Re: read .gz files

Posted by Sebastian Schelter on
URL: http://deprecated-apache-flink-user-mailing-list-archive.369.s1.nabble.com/read-gz-files-tp760p763.html

I tried to follow the example on the web page like this:

-----------------------------------------------------------------------

implicit val env = ExecutionEnvironment.getExecutionEnvironment

val job = Job.getInstance

val hadoopInput = new HadoopInputFormat[LongWritable,Text](
   new TextInputFormat, classOf[LongWritable], classOf[Text], job)

FileInputFormat.addInputPath(job, new Path("/home/ssc/pld-index.gz"))

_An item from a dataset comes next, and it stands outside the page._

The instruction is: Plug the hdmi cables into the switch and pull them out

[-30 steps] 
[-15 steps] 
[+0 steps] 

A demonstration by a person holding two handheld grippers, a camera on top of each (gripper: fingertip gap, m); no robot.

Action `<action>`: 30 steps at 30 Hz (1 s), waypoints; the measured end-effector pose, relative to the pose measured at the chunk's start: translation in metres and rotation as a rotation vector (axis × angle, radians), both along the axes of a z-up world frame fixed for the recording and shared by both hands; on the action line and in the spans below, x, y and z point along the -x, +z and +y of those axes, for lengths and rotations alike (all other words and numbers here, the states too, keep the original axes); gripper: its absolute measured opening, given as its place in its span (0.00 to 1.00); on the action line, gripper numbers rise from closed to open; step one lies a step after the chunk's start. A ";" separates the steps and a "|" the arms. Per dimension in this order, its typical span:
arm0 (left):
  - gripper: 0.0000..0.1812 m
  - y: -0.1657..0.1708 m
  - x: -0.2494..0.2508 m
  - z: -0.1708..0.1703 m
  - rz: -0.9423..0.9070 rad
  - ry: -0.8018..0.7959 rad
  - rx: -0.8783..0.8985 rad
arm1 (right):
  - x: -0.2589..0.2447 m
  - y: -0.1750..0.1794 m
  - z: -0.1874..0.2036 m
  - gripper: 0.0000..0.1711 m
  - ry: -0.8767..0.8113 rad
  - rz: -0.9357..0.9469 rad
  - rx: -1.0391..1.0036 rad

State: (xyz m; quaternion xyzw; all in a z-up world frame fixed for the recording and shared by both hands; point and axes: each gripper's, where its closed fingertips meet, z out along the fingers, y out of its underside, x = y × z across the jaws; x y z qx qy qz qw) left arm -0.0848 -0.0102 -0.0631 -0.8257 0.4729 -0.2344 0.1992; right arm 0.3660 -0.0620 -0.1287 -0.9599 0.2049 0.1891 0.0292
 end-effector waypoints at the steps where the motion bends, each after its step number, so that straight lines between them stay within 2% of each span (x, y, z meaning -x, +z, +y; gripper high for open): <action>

val lines: DataSet[Tuple2[LongWritable, Text]] =
     env.createInput(hadoopInput)

val numLines = lines.map { _ => Tuple1(1) }
                       .sum(0)

numLines.printToErr()

env.execute()

-----------------------------------------------------------------------

Unfortunately, I get the following exception, which I cannot resolve:

Exception in thread "main"
org.apache.flink.api.common.functions.InvalidTypesException: Tuple needs
to be parameterized by using generics.
        at
org.apache.flink.api.java.typeutils.TypeExtractor.createTypeInfoWithTypeHierarchy(TypeExtractor.java:258)
        at
org.apache.flink.api.java.typeutils.TypeExtractor.privateCreateTypeInfo(TypeExtractor.java:201)
        at
org.apache.flink.api.java.typeutils.TypeExtractor.createTypeInfo(TypeExtractor.java:188)
        at
io.ssc.trackthetrackers.analysis.statistics.Playing$delayedInit$body.apply(Playing.scala:24)
        at scala.Function0$class.apply$mcV$sp(Function0.scala:40)
        at scala.runtime.AbstractFunction0.apply$mcV$sp(AbstractFunction0.scala:12)
        at scala.App$$anonfun$main$1.apply(App.scala:71)
        at scala.App$$anonfun$main$1.apply(App.scala:71)
        at scala.collection.immutable.List.foreach(List.scala:318)
        at
scala.collection.generic.TraversableForwarder$class.foreach(TraversableForwarder.scala:32)
        at scala.App$class.main(App.scala:71)
        at
io.ssc.trackthetrackers.analysis.statistics.Playing$.main(Playing.scala:15)
        at io.ssc.trackthetrackers.analysis.statistics.Playing.main(Playing.scala)
        at sun.reflect.NativeMethodAccessorImpl.invoke0(Native Method)
        at
sun.reflect.NativeMethodAccessorImpl.invoke(NativeMethodAccessorImpl.java:62)
        at
sun.reflect.DelegatingMethodAccessorImpl.invoke(DelegatingMethodAccessorImpl.java:43)
        at java.lang.reflect.Method.invoke(Method.java:483)
        at com.intellij.rt.execution.application.AppMain.main(AppMain.java:134)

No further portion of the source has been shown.